* [What needs to be done]
If a record below holds a picture, drop the picture and restate everything else word for word.
----
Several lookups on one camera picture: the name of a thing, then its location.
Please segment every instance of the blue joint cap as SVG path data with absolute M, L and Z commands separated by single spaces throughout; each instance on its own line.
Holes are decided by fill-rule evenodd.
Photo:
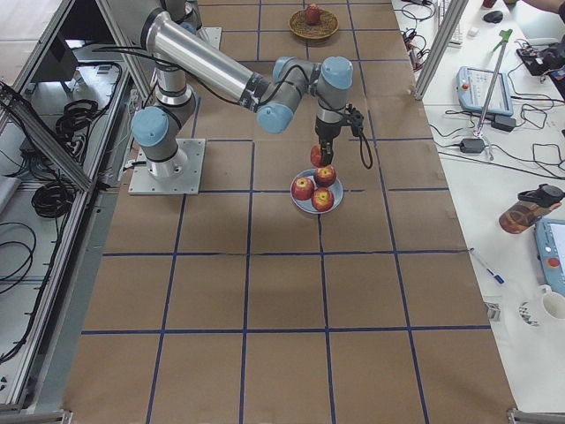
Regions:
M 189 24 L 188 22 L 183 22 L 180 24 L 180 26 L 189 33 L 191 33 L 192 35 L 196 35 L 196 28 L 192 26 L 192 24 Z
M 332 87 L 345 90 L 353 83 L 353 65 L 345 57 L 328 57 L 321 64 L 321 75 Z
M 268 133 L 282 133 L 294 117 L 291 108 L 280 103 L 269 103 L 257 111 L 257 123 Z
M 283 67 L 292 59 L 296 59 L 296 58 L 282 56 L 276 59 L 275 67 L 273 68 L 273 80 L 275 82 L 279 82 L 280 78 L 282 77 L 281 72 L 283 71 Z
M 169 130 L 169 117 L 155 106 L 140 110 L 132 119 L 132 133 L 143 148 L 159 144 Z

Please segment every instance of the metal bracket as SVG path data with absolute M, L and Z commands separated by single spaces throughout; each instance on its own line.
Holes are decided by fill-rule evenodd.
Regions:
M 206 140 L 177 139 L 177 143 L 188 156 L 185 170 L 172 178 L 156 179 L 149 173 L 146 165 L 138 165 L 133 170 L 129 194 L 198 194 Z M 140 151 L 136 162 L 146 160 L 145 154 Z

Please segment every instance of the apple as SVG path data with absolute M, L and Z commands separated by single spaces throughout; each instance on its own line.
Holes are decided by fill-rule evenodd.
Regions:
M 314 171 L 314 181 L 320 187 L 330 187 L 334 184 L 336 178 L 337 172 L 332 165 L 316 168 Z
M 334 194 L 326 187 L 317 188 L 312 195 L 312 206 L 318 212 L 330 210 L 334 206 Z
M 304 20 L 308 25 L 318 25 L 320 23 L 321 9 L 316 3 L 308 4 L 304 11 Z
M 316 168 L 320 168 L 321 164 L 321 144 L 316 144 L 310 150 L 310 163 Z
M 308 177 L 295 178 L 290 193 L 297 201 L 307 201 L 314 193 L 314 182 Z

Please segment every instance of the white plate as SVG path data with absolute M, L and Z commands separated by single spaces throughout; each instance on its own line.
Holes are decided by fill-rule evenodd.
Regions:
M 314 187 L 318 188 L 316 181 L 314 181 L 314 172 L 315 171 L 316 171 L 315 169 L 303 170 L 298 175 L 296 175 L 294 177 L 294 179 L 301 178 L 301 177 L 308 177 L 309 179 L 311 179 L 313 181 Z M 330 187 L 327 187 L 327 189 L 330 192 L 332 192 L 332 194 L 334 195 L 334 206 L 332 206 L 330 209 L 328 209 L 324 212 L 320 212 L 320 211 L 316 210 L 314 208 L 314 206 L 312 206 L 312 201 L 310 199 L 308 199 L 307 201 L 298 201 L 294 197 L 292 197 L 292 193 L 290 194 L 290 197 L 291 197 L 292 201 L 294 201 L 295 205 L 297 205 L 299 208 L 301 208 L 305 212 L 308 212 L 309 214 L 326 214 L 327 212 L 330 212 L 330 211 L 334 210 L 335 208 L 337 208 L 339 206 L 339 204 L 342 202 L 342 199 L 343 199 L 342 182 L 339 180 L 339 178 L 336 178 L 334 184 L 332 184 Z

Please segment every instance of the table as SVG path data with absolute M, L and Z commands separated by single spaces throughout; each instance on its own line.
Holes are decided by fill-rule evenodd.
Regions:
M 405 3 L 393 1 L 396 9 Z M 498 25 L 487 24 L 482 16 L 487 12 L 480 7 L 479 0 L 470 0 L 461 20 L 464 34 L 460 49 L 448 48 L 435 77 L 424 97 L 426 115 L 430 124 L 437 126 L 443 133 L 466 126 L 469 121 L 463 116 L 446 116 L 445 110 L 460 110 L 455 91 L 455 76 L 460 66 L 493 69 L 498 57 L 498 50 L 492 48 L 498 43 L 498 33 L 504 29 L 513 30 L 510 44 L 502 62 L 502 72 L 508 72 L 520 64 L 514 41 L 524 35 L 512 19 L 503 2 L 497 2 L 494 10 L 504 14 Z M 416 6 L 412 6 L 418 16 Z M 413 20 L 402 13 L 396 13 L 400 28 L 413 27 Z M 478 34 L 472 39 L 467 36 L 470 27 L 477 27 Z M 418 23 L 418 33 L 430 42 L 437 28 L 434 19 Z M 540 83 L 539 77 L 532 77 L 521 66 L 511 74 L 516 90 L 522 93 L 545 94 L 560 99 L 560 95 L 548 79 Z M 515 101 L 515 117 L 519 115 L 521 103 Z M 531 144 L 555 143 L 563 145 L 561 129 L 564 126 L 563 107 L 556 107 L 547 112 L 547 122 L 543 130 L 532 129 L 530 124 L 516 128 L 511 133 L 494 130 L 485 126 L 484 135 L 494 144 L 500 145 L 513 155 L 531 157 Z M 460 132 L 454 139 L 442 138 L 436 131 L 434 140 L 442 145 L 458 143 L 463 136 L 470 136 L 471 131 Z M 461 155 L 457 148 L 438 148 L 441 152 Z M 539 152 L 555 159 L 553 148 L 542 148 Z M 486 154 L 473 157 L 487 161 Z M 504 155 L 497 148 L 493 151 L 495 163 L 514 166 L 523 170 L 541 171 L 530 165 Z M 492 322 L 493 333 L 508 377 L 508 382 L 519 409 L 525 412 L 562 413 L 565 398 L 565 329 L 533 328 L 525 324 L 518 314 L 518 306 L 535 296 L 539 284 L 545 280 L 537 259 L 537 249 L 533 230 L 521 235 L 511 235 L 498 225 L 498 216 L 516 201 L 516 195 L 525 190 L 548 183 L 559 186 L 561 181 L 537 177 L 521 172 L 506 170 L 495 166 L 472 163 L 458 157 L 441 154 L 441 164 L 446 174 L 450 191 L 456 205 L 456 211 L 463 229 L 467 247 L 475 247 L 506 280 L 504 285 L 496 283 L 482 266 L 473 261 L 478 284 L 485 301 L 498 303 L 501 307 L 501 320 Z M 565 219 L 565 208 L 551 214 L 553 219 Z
----
* [Result for this task]
Several lookups on one camera picture: the name of a thing, then its location.
Please segment every instance of the blue joint cap as SVG path data with absolute M, L and Z commands separated by single spaces throughout; each instance on its own line.
Holes are decided by fill-rule evenodd.
Photo:
Regions:
M 189 24 L 188 22 L 183 22 L 180 24 L 180 26 L 189 33 L 191 33 L 192 35 L 196 35 L 196 28 L 192 26 L 192 24 Z
M 332 87 L 345 90 L 353 83 L 353 65 L 345 57 L 328 57 L 321 64 L 321 75 Z
M 268 133 L 282 133 L 294 117 L 291 108 L 280 103 L 269 103 L 257 111 L 257 123 Z
M 283 67 L 292 59 L 296 59 L 296 58 L 282 56 L 276 59 L 275 67 L 273 68 L 273 80 L 275 82 L 279 82 L 280 78 L 282 77 L 281 72 L 283 71 Z
M 169 130 L 169 117 L 155 106 L 140 110 L 132 119 L 132 133 L 143 148 L 159 144 Z

Please segment every instance of the metal bracket as SVG path data with absolute M, L and Z commands separated by single spaces throughout; each instance on its own line.
Holes are decided by fill-rule evenodd.
Regions:
M 206 140 L 177 139 L 177 143 L 188 156 L 185 170 L 172 178 L 156 179 L 149 173 L 146 165 L 138 165 L 133 170 L 129 194 L 198 194 Z M 140 151 L 136 162 L 146 160 L 145 154 Z

Please segment every instance of the apple as SVG path data with absolute M, L and Z commands separated by single spaces throughout; each instance on its own line.
Holes are decided by fill-rule evenodd.
Regions:
M 314 171 L 314 181 L 320 187 L 330 187 L 334 184 L 336 178 L 337 172 L 332 165 L 316 168 Z
M 334 194 L 326 187 L 317 188 L 312 195 L 312 206 L 318 212 L 330 210 L 334 206 Z
M 304 20 L 308 25 L 318 25 L 320 23 L 321 9 L 316 3 L 308 4 L 304 11 Z
M 316 168 L 320 168 L 321 164 L 321 144 L 316 144 L 310 150 L 310 163 Z
M 308 177 L 295 178 L 290 193 L 297 201 L 307 201 L 314 193 L 314 182 Z

Please segment every instance of the white plate as SVG path data with absolute M, L and Z commands separated by single spaces throughout; each instance on its own line.
Holes are decided by fill-rule evenodd.
Regions:
M 314 187 L 318 188 L 316 181 L 314 181 L 314 172 L 315 171 L 316 171 L 315 169 L 303 170 L 298 175 L 296 175 L 294 177 L 294 179 L 301 178 L 301 177 L 308 177 L 309 179 L 311 179 L 313 181 Z M 330 187 L 327 187 L 327 189 L 330 192 L 332 192 L 332 194 L 334 195 L 334 206 L 332 206 L 330 209 L 328 209 L 324 212 L 320 212 L 320 211 L 316 210 L 314 208 L 314 206 L 312 206 L 312 201 L 310 199 L 308 199 L 307 201 L 298 201 L 294 197 L 292 197 L 292 193 L 290 194 L 290 197 L 291 197 L 292 201 L 294 201 L 295 205 L 297 205 L 299 208 L 301 208 L 305 212 L 308 212 L 309 214 L 326 214 L 327 212 L 330 212 L 330 211 L 334 210 L 335 208 L 337 208 L 339 206 L 339 204 L 342 202 L 342 199 L 343 199 L 342 182 L 339 180 L 339 178 L 336 178 L 334 184 L 332 184 Z

Please segment every instance of the table as SVG path data with absolute M, L and Z commands separated by single spaces throughout; each instance on its own line.
Holes are decided by fill-rule evenodd.
Regions:
M 405 3 L 393 1 L 396 9 Z M 498 25 L 487 24 L 482 16 L 487 12 L 480 7 L 479 0 L 470 0 L 461 20 L 464 34 L 460 49 L 448 48 L 435 77 L 424 97 L 426 115 L 430 124 L 437 126 L 443 133 L 466 126 L 469 121 L 463 116 L 446 116 L 445 110 L 460 110 L 455 91 L 455 76 L 460 66 L 493 69 L 498 57 L 498 50 L 492 48 L 498 43 L 498 33 L 504 29 L 513 30 L 510 44 L 502 62 L 502 72 L 508 72 L 520 64 L 514 41 L 524 35 L 512 19 L 503 2 L 497 2 L 494 10 L 504 14 Z M 416 6 L 412 6 L 418 16 Z M 413 20 L 402 13 L 396 13 L 400 28 L 413 27 Z M 478 34 L 472 39 L 467 36 L 470 27 L 477 27 Z M 418 23 L 418 33 L 430 42 L 437 28 L 434 19 Z M 540 83 L 539 77 L 532 77 L 521 66 L 511 74 L 516 90 L 522 93 L 545 94 L 560 99 L 560 95 L 548 79 Z M 515 101 L 515 117 L 519 115 L 521 103 Z M 531 144 L 555 143 L 563 145 L 561 129 L 564 126 L 563 107 L 556 107 L 547 112 L 547 122 L 543 130 L 532 129 L 530 124 L 516 128 L 511 133 L 494 130 L 485 126 L 484 135 L 494 144 L 500 145 L 513 155 L 531 157 Z M 460 132 L 454 139 L 442 138 L 436 131 L 434 140 L 442 145 L 458 143 L 463 136 L 470 136 L 471 131 Z M 461 155 L 457 148 L 438 148 L 441 152 Z M 539 152 L 555 159 L 553 148 L 542 148 Z M 486 154 L 473 157 L 487 161 Z M 504 155 L 497 148 L 493 151 L 495 163 L 514 166 L 523 170 L 541 171 L 530 165 Z M 492 322 L 493 333 L 508 377 L 508 382 L 519 409 L 525 412 L 562 413 L 565 398 L 565 329 L 533 328 L 525 324 L 518 314 L 518 306 L 535 296 L 539 284 L 545 280 L 537 259 L 537 249 L 533 230 L 521 235 L 511 235 L 498 225 L 498 216 L 516 201 L 516 195 L 525 190 L 548 183 L 559 186 L 561 181 L 537 177 L 521 172 L 506 170 L 495 166 L 472 163 L 458 157 L 441 154 L 441 164 L 446 174 L 450 191 L 456 205 L 456 211 L 463 229 L 467 247 L 475 247 L 506 280 L 504 285 L 496 283 L 482 266 L 473 261 L 478 284 L 485 301 L 498 303 L 501 307 L 501 320 Z M 565 219 L 565 208 L 551 214 L 553 219 Z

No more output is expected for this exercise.